The ECB still plans to launch the digital euro in 2029 as a payment tool supported by central bank guarantees and operated by private financial institutions. However, the European banking industry remains cautious, worried that citizens might transfer deposits into digital euro wallets, further impacting bank deposit bases.
To mitigate impacts, the digital euro scheme currently under discussion in the EU is expected to set individual holding limits of around 3,000 euros, aiming to prevent large-scale capital outflows from banks.
Europe Worries About “Digital Dollarization” Risks
Bruegel warns in its report that compared to the US GENIUS Act, the EU’s MiCA regulation imposes stricter requirements on stablecoins, which could lead to stablecoin issuance and trading activities moving overseas, further accelerating “digital dollarization.”
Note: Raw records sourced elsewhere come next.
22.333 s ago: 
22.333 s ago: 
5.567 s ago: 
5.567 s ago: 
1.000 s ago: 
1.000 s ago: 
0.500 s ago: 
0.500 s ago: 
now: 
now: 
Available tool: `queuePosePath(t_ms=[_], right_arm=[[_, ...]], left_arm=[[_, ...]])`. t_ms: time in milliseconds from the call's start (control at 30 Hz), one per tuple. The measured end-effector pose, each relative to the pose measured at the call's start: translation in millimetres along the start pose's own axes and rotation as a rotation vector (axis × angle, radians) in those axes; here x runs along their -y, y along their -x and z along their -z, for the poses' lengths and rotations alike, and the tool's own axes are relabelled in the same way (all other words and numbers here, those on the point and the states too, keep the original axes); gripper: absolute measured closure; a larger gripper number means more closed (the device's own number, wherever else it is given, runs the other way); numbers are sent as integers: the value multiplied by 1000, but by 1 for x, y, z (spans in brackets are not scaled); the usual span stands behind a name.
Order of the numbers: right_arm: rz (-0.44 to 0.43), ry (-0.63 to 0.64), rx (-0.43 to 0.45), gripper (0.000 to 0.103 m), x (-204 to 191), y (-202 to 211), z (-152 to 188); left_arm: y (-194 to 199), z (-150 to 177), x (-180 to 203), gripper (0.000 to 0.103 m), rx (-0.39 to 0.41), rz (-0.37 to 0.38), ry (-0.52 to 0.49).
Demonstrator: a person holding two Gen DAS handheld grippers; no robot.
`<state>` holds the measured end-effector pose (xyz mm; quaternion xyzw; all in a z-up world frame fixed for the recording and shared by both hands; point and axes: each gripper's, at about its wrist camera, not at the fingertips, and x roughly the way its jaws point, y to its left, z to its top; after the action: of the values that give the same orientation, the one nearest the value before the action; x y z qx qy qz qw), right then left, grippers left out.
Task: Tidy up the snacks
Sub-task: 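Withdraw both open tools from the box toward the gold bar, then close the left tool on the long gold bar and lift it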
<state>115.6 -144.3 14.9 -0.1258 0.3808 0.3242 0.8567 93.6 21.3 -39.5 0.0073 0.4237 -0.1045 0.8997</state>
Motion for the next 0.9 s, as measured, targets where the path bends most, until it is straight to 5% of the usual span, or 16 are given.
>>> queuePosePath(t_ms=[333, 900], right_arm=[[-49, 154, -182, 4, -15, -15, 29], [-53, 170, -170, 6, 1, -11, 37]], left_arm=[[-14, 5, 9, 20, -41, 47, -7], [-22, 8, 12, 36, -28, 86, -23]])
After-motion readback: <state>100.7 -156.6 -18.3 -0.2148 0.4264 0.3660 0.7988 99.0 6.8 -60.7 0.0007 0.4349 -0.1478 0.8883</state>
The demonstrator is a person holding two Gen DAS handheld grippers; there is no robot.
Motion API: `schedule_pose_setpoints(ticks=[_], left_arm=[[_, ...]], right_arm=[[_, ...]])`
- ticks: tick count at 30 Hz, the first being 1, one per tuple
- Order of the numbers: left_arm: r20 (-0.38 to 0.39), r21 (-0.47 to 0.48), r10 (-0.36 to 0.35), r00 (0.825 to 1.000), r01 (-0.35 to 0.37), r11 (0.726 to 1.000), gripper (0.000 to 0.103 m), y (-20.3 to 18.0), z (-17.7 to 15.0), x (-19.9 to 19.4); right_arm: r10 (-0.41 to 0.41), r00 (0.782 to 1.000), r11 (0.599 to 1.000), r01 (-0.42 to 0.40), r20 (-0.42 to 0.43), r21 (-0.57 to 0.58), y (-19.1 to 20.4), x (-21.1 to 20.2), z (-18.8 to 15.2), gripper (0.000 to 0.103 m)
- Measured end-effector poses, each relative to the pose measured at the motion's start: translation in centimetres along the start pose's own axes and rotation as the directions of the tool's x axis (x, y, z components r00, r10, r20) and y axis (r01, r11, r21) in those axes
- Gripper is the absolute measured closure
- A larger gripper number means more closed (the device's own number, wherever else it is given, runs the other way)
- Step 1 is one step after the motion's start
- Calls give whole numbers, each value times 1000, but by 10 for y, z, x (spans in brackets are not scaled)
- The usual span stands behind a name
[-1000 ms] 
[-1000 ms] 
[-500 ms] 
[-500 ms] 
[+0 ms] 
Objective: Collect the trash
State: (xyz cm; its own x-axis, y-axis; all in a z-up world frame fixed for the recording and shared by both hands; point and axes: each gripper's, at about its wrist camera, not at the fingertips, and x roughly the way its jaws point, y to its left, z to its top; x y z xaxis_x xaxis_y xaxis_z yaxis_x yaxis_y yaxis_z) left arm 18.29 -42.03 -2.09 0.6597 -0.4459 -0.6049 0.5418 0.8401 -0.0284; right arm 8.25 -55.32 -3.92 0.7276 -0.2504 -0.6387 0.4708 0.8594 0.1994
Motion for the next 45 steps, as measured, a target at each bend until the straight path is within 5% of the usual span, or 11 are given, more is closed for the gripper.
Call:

The global stablecoin market size is currently about $300 billion, growing by approximately one-third over the past year. However, euro stablecoins account for only 0.3% of the total supply. The largest euro stablecoin is EURC issued by Circle, but it ranks outside the top 20 globally.
Notably, although euro stablecoins are relatively small in scale, in Q4 2025, the European region accounted for 38% of global stablecoin trading volume, indicating significant on-chain payment and stablecoin demand in Europe.
However, several ECB officials downplayed the risk of “digital dollarization” during the meeting, with some even advocating limiting large-scale redemptions of stablecoins within Europe to prevent reserve assets from facing runs.
European Banks and Private Firms Accelerate Deployment
Although regulatory attitudes remain conservative, European private financial institutions continue to advance euro stablecoin plans. The Qivalis alliance, composed of European banks, has expanded to include 15 countries and 37 banks, including BNP Paribas, ING, UniCredit, Rabobank, and Nordea.
Qivalis plans to launch a euro stablecoin compliant with MiCA regulations in the second half of this year, aiming to establish an on-chain payment system led by European banks. Institutions like Société Générale have already begun testing related products.
Meanwhile, Europe has been promoting the concept of “payment sovereignty,” seeking to reduce reliance on US payment giants like Visa, Mastercard, PayPal, and Apple Pay. Currently, US companies still handle nearly two-thirds of card payments in the eurozone.
The ECB believes that the digital euro will become an important tool for a unified European payment infrastructure, but market participants worry that European regulation and policy progress may lag behind the development pace of private payment and blockchain technologies.